Alyosha
He/Him
Editor, Emulator Coder, Expert player (3822)
Joined: 11/30/2014
Posts: 2832
Location: US
Dimon12321's comment: "When every known game can be played back, only then Duke Nukem can be played back too" got me thinking, what are the most challenging runs to console verify for each system? What would be the run that signifies pretty much any other run could be verified as well? I guess there are a lot of factors to consider for such a question. Some games interface with special hardware so could be their own challenge, but aren't necessarily relevant to the rest of the game library. Some consoles / games have various levels of non-determinism, so could be difficult just in requiring extreme luck. In general you have to know a lot about the system and games library to really pick out the most challenging ones. Some games certainly require perfect emulation, but you have to find them case by case. Anyway I thought the topic was interesting enough to write down my thoughts, might be interesting to have some goals to aim for. NES: We might already be there with Bad Apple. It would hard to push both the system and the console verification tools harder than that.

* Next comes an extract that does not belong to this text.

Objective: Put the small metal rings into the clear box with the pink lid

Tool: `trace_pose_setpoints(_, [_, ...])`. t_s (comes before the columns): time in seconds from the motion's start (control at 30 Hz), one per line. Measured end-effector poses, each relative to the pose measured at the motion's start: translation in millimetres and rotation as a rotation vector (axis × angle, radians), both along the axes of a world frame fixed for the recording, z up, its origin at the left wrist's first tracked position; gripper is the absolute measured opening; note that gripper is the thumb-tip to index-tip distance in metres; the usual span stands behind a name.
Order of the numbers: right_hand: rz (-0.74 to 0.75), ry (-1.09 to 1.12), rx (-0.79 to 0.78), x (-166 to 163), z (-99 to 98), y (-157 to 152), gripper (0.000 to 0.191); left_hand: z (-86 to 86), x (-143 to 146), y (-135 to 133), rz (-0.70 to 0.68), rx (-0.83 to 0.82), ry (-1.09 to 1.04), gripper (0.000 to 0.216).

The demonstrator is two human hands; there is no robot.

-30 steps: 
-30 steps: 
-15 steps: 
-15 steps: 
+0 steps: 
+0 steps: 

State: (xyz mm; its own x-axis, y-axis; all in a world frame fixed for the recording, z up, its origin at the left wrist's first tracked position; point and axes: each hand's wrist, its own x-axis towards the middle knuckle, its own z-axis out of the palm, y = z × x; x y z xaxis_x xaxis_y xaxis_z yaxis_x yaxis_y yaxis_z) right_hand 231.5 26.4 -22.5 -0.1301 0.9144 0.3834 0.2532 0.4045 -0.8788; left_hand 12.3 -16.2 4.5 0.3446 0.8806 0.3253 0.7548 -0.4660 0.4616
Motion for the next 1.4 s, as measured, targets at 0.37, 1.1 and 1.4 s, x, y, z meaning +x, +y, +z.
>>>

For a more standard TAS, there are many runs that require cycle accurate emulation of the entire system, so it's hard to pick just one, though Time Lord is particularly challenging. GB/C: Here we have an interesting case of linked play. Pokemon Coop Diploma would probably the most complex case possible. For single system runs, the Pokemon yellow ACE might be it. For normal TASes, probably we are already there with Pokemon Crystal and Men in Black. GBA: Currently the game that I know requires cycle accuracy for the entire run is Banko Kazooie: Grunty's Revenge. That game also needs quite a few difficult edge cases to be emulated to get that cycle accuracy. The GBA library is huge and I have tested very little of it, so there could be more challenging cases out there. Linked play is also something to explore. Any other examples I missed? These are the systems I have the most knowledge about. I'd be interested to hear from other people knowledgeable in other systems to learn about some of the challenging 'capstone' like examples there as well.
TiKevin83
He/Him
Ambassador, Moderator, Site Developer, Player (155)
Joined: 3/17/2018
Posts: 358
Location: Holland, MI
It doesn't do as much generally for the N64 but rcombs' 15 hour Watch for Rolling Rocks .5 A Press verification is the longest I know of which is an achievement itself for the stability of the tooling. Link to video On GB I would also highlight the DK94 verification as an important one for the validation of procedures to stabilize uninitialized RAM. I would also argue the whole PC TASing scene is quite interesting as to how it questions the very idea of what a verification is - usually it applies only to a single SKU of a system, eg the GBA/GBP variant of the Game Boy Color, but my Backyard Baseball TAS for example is replicable across systems of wildly different hardware capabilities. There's not really any interesting accuracy insight that could be added by eg sending the inputs over mock mouse/keyboard over usb instead of through libTAS since you're then validating lag behavior of the OS layer much more than the hardware. So it kinda shows how our concept of verification is tightly tied to these earlier bare metal systems without an OS layer or ones where the OS is very meager and without any/many revisions.
Patashu
He/Him
Joined: 10/2/2005
Posts: 4043
There's a 39 day SM64 TAS that's been verified, so that one is even longer: Link to video SM64 is actually one of the easiest N64 games to console verify, because its physics don't change if there are more or less lag frames, and it doesn't poll on lag frames, so if you just give it input on non-lag frames you're good to go. There are much harder N64 games to console verify, because we can't even emulate them accurately, because to emulate their lag requires cycle accuracy and their lag changes physics. Goldeneye being a good example of this (at least the last time I checked) SNES is also very hard to console verify, IIRC the reason is because two different components have their own timers and in any actual SNES their timers are slightly desynced due to physical inaccuracies.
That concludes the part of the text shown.